North America 1971
- Poster for Led Zeppelin's concert at the Hollywood Sportatorium, used to help promote its 1971 North American tour
- Location: United States; Canada;
- Associated album: Led Zeppelin IV
- Start date: 7 August 1971
- End date: 17 September 1971
- No. of shows: 23 (including two European warm-up shows)

Led Zeppelin concert chronology
- Europe 1971; North America 1971; Japan 1971;

= Led Zeppelin North American Tour 1971 =

1971 concert tour by Led Zeppelin

Led Zeppelin's 1971 North American Tour was the seventh concert tour of North America by the English rock band. The tour commenced on August 7 and concluded on 17 September 1971. It included two warm-up shows in Montreux, Switzerland.

This tour took place just prior to the release of the band's fourth album. The band had hoped to release this album in time for the tour, but various delays prevented this from occurring.

This was the longest break that the band had from touring North America to date, with their last tour there having taken place almost a year previously. During the interim, the hard rock band Grand Funk Railroad had asserted its influence on the American music market, and Led Zeppelin was keen to re-establish their live reputation through this stint of concert performances.

The new material from the fourth album which was presented by the band on stage was very well received by audiences, which helped to ensure massive sales of that album when it was eventually released in November 1971.

The tour is also notable for the high frequency of crowd disturbances which occurred at the concerts, including those at New York City, Toronto and Boston, as the bootlegs of these concerts attest.

Before this tour, Robert Plant shaved off his beard, a style which he and the rest of his bandmates had adopted the year before. John Paul Jones followed suit a month later. However, Jones would later grow a beard in late 1972 and keep it until March 1973, and then have a mustache for part of the 1973 North American Tour, and also have a beard from late 1975 to early 1977.

On this tour, the band grossed $1 million.

==Tour set list==
The fairly typical set list for the tour was:

1. "Walk Don't Run" (only on 22 August)
2. "Immigrant Song" (Page, Plant)
3. "Heartbreaker" (Bonham, Page, Plant)
4. "Since I've Been Loving You" (Page, Plant, Jones)
5. "Out on the Tiles" (intro) (Page, Plant, Bonham) / "Black Dog" (Page, Plant, Jones)
6. "Dazed and Confused" (Page)
7. "Stairway to Heaven" (Page, Plant)
8. "Celebration Day" (Jones, Page, Plant)
9. "That's the Way" (Page, Plant)
10. "Going to California" (Page, Plant)
11. "What Is and What Should Never Be" (Page, Plant)
12. "Moby Dick" (Page, Jones, Bonham)
13. "Whole Lotta Love" (Bonham, Dixon, Jones, Page, Plant)
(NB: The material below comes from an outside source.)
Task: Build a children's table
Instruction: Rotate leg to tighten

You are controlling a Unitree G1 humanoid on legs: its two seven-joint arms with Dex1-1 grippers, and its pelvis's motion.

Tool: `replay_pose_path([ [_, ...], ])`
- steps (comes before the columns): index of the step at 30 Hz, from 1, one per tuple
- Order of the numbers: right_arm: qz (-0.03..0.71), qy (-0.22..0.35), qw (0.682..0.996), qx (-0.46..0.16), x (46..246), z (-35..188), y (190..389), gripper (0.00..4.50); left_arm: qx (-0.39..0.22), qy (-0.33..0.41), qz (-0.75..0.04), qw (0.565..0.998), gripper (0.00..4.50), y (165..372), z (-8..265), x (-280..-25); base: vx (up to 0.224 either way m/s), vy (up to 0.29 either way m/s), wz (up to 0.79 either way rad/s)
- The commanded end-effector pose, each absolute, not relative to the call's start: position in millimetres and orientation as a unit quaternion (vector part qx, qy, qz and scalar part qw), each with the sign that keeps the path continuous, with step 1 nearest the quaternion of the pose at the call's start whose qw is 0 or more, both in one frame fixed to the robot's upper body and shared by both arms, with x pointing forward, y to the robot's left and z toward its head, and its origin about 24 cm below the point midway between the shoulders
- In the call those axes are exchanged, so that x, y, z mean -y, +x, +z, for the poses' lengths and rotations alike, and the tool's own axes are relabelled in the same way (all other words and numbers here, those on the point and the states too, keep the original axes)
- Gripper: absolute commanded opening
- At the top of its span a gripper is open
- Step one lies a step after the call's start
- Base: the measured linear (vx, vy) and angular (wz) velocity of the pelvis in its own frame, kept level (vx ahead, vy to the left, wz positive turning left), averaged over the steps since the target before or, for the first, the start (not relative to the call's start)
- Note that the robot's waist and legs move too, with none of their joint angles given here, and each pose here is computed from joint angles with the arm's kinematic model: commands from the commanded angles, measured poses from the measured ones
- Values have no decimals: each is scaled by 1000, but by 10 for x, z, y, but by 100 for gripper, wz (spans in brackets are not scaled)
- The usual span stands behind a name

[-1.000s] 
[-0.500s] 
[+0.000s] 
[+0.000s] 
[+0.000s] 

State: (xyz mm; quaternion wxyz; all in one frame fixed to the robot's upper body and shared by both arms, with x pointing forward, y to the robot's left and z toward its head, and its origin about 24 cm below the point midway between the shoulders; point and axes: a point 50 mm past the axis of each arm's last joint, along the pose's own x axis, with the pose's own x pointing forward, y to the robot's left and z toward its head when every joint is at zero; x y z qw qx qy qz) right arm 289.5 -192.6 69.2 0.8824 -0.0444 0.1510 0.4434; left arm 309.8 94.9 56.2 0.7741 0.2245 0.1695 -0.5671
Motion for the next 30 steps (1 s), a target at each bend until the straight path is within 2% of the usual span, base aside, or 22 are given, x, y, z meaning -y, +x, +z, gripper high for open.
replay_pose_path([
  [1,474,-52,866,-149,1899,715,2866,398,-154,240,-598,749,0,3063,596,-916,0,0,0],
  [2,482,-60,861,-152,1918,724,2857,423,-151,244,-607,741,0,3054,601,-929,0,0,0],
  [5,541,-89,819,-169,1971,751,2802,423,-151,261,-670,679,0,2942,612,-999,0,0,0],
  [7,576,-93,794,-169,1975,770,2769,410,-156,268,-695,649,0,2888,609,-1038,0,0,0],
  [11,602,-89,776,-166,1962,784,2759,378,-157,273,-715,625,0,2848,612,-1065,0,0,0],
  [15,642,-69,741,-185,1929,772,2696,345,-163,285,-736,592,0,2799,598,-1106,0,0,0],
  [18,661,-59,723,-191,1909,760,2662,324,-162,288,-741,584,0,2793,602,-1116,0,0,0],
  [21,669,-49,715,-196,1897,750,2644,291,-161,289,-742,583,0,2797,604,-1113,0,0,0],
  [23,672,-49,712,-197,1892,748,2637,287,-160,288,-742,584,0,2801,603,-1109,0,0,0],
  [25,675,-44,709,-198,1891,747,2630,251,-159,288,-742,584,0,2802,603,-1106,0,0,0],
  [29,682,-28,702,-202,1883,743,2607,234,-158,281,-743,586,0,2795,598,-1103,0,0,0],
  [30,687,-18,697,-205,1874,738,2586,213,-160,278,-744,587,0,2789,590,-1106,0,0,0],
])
Encores (variations of the following list):
- "Communication Breakdown" (Bonham, Jones, Page)
- "Organ Solo" (Jones) / "Thank You" (Page, Plant)
- "Rock and Roll" (Page, Plant, Jones, Bonham) (19 & 21 August and 3, 7 & 13 September)
- "Weekend" (Post) (19 & 21 August)

There were some set list substitutions, variations, and order switches during the tour.

==Tour dates==

| Date | City | Country | Venue |
European warm-up shows
| 7 August 1971 | Montreux | Switzerland | Montreux Casino |
8 August 1971
North America
| 19 August 1971 | Vancouver | Canada | Pacific Coliseum |
| 21 August 1971 | Inglewood | United States | The Forum |
22 August 1971
| 23 August 1971 | Fort Worth | Tarrant County Convention Center |
| 24 August 1971 | Dallas | Memorial Auditorium |
| 26 August 1971 | Houston | Sam Houston Coliseum |
| 27 August 1971 | San Antonio | Municipal Auditorium |
| 29 August 1971 | New Orleans | Municipal Auditorium |
| 31 August 1971 | Orlando | Orlando Sports Stadium |
| 1 September 1971 | Pembroke Pines | Hollywood Sportatorium |
| 3 September 1971 | New York City | Madison Square Garden |
| 4 September 1971 | Toronto | Canada | Maple Leaf Gardens |
| 5 September 1971 | Chicago | United States | Chicago Amphitheater |
| 7 September 1971 | Boston | Boston Garden |
| 9 September 1971 | Hampton | Hampton Coliseum |
| 10 September 1971 | Syracuse | Onondaga Veterans Auditorium |
| 11 September 1971 | Rochester | War Memorial Auditorium |
| 13 September 1971 | Berkeley | Berkeley Community Theatre |
14 September 1971
| 16 September 1971 | Honolulu | Neal S. Blaisdell Arena |
17 September 1971

==Sources==
- Lewis, Dave and Pallett, Simon (1997) Led Zeppelin: The Concert File, London: Omnibus Press. ISBN 0-7119-5307-4.